Beside Oderic, Corinna whispered, “But you, wizard. You are afraid of something, and it is not orcs!”

The High King demanded plaintively, “This thing defiles the air of Ferenzia. Why is it allowed to remain here?”

Some of the visiting warriors were already making for the weapons-cache in the cloakroom. Men in sashed waistcoats tutted and glared, and Oderic overheard one bemedalled general mutter, “Damned green scum!”

The orc tipped his round helmet back on his bald head, scratched his ears, and caught Oderic’s eye.

“You.” The orcish voice grated the common tongue. “Wizard. The old guy’s obviously lost his marbles. Get me someone who can count beyond five without using their fingers and I’ll say what I have to say to them.”

“I—ah—I am not familiar with your idiom, sir.” Oderic kept his piercing blue eyes fixed on the squat creature. The eagle-mage’s warning echoed in his ears. He leaned heavily on his staff. “But to spare His Majesty the undue strain of addressing a—ah—an orc, perhaps it would be better if you spoke with me. I am Oderic, High Wizard of Ferenzia.”

With surprising formality, the great orc touched its helmet with the talons of its free hand. “Ashnak. Field Marshal of the Horde, and General Officer Commanding the Orc Marines.”

Oderic raised his voice. “The hall will now be cleared of all but the members of the High Council!”

The High Wizard rested his hands on the pommel of his staff, knuckles white, fearing greatly the resurgence of Evil with only one humble old man to stand between it and the Good Peoples. The crowd began to move towards the doors. All of the begowned women shuffled that way, accompanied by men with campaign medals on their dress suits, and some with the sashes of knightly orders. Clerks, merchant princes, and lesser mages began to move, reluctantly. Those who did not stir were those who wore thick robes of state, ornamented gorgets and dress swords—Ferenzi men of middle age with closed, shrewd faces.

The orc barked an unfamiliar word.
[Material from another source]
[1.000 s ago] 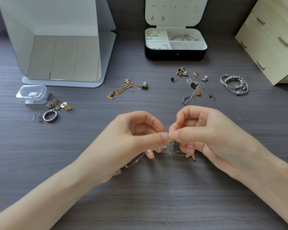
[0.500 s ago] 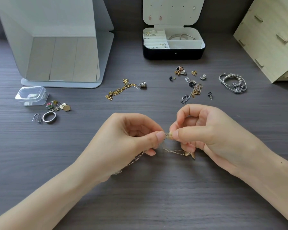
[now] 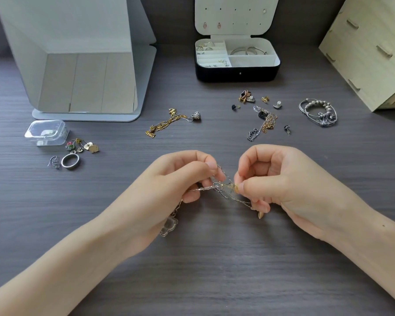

The other orcs raised their metal sticks.

Dukka-dukka-dukka-FOOM!

Oderic instantly whipped his staff up, casting a Shield of Protection as the room’s chandeliers shattered into crystal splinters. Women screamed. The crowd milled about. The glowing blue fire of the ward brushed the crystal fragments harmlessly away.

The High Wizard had just time to notice that metal shrapnel passed through the magic unharmed.

“Quiet!” The orc did not speak much above a conversational tone, but the great assembly hall became silent and still. The orc flipped open one of the many pouches on his complicated belt, extracted a pipe-weed cigar, and stuck it in his tusked mouth. Looking at Oderic, he jerked a taloned thumb at the warriors and mages in their evening dress.

“They’re staying right here,” the big orc said. “Nobody leaves. We got no secrets. C’mon, wizard, get your ass in gear! And by the way—have you got a light?”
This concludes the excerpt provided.